Утром 18 июня, перед совещанием президента с руководством армии и флота, на котором обсуждался план вторжения в Японию, Грю снова встретился с Трумэном и попросил его пересмотреть требование о безоговорочной капитуляции. К разочарованию Грю, Трумэн ответил ему, что отложит свое решение до тех пор, пока эта тема не будет обсуждена на встрече «Большой тройки» [Grew 1952,2:1437][144]. Президент обещал, что этот вопрос будет внесен в повестку Потсдамской конференции. Он снова ускользнул от обсуждения данной темы. Такое постоянное увиливание приводит нас к неизбежному выводу, что Трумэн не хотел пересматривать это требование. Он был исполнен решимости отомстить за унижение при Перл-Харборе, вынудив противника согласиться на безоговорочную капитуляцию. Однако Трумэну еще предстояло найти способ утолить свою жажду мести, сведя при этом к минимуму потери среди американских солдат. У него еще не было на руках всех карт.
В то время как американцы стремились приблизить конец войны, смягчая условия капитуляции, в Кремле изо всех сил пытались войну затянуть. 15 июня Молотов послал Малику инструкции, как вести переговоры с Хиротой:
Вам по собственной инициативе искать встречи с Хирота не следует. Если он опять будет напрашиваться на встречу, то его можно принять и выслушать и, если он опять будет говорить общие вещи, то следует ограничиться заявлением, что при первой же возможности (намек на диплопочту) Вы сообщите в Москву о беседах. Дальше этого идти не следует[145].

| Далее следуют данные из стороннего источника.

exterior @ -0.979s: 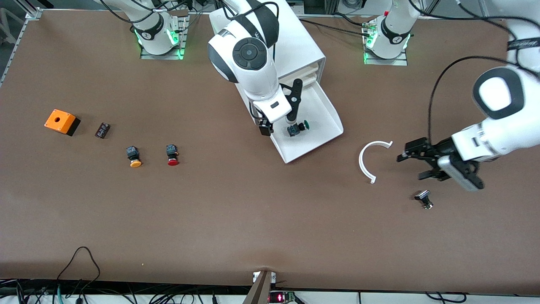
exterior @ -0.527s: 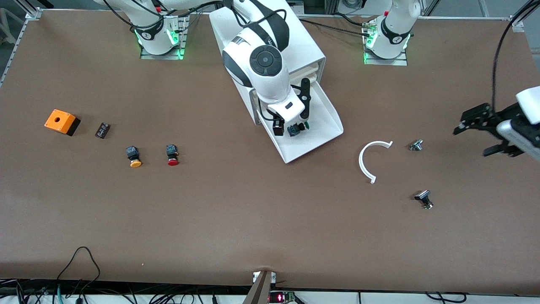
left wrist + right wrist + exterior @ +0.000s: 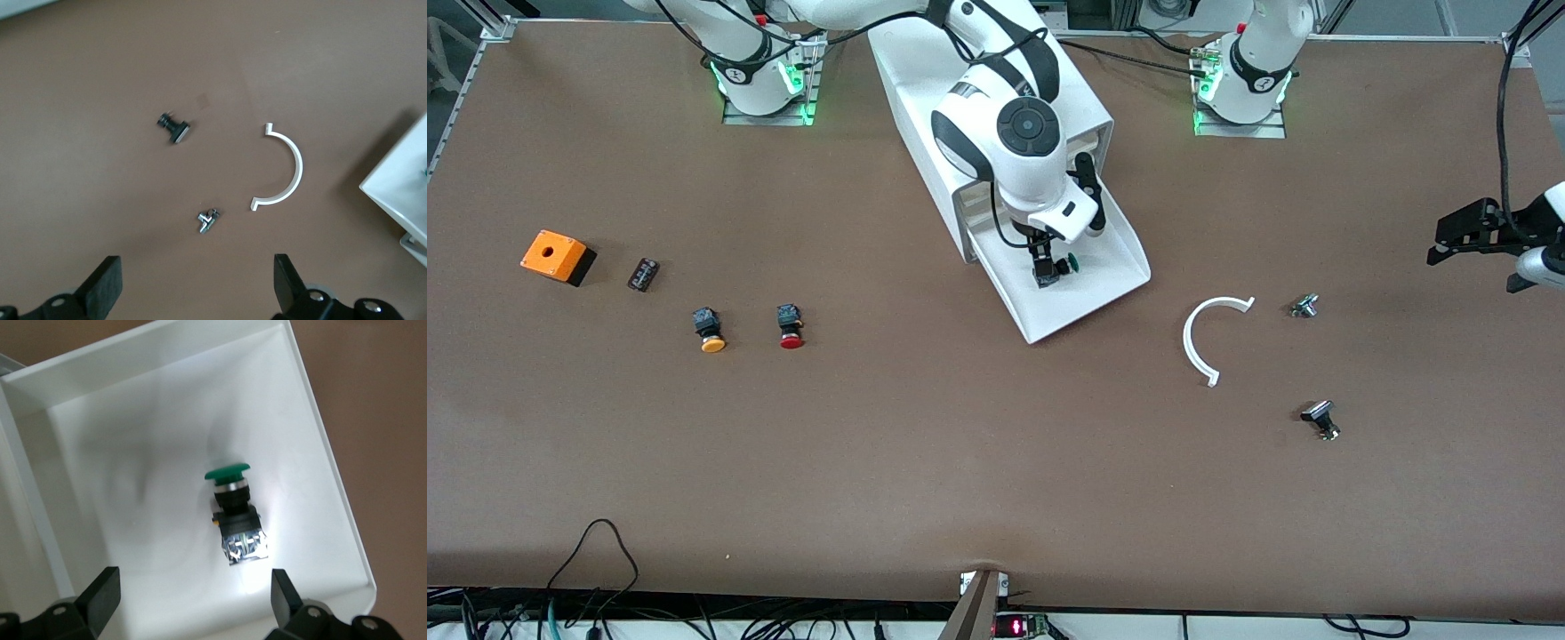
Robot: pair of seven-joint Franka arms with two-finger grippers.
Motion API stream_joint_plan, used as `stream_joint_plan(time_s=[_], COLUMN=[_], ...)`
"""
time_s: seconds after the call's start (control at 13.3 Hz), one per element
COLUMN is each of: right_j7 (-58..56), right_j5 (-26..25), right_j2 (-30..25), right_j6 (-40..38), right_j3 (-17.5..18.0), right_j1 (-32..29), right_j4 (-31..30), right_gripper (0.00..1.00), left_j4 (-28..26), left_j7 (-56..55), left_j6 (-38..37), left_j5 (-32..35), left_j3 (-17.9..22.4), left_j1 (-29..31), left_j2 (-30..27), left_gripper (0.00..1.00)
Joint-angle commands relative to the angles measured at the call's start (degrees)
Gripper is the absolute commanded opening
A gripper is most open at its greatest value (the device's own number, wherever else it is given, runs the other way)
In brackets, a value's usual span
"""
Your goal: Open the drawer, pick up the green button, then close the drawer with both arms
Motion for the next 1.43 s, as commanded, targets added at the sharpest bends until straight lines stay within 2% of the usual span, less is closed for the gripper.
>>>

Телеграмма Молотова позволяет нам сделать несколько важных выводов. Хотя нарком иностранных дел приказал Малику не искать встреч с Хиротой, он не запретил ему принимать японского дипломата. Также Молотов предложил Малику переслать в Москву предложение японцев не телеграммой, а с дипломатическим курьером, что было самым медленным способом передачи информации. Намерения Молотова были ясны: он хотел использовать переговоры между Хиротой и Маликом для того, чтобы затянуть войну. На фотокопии этой телеграммы видна пометка, оставленная наркомом: «Сталину, требуется утвердить, В. Молотов, 13/VI» и подпись Сталина, означающая его согласие [За кулисами 1990:50]. Не вызывает сомнений, что Сталин и Молотов внимательно следили за переговорами Хироты и Малика. Неуклюжая попытка Того «прозондировать» намерения Москвы, послав к Малику Хироту, непреднамеренно сыграла на руку Сталину.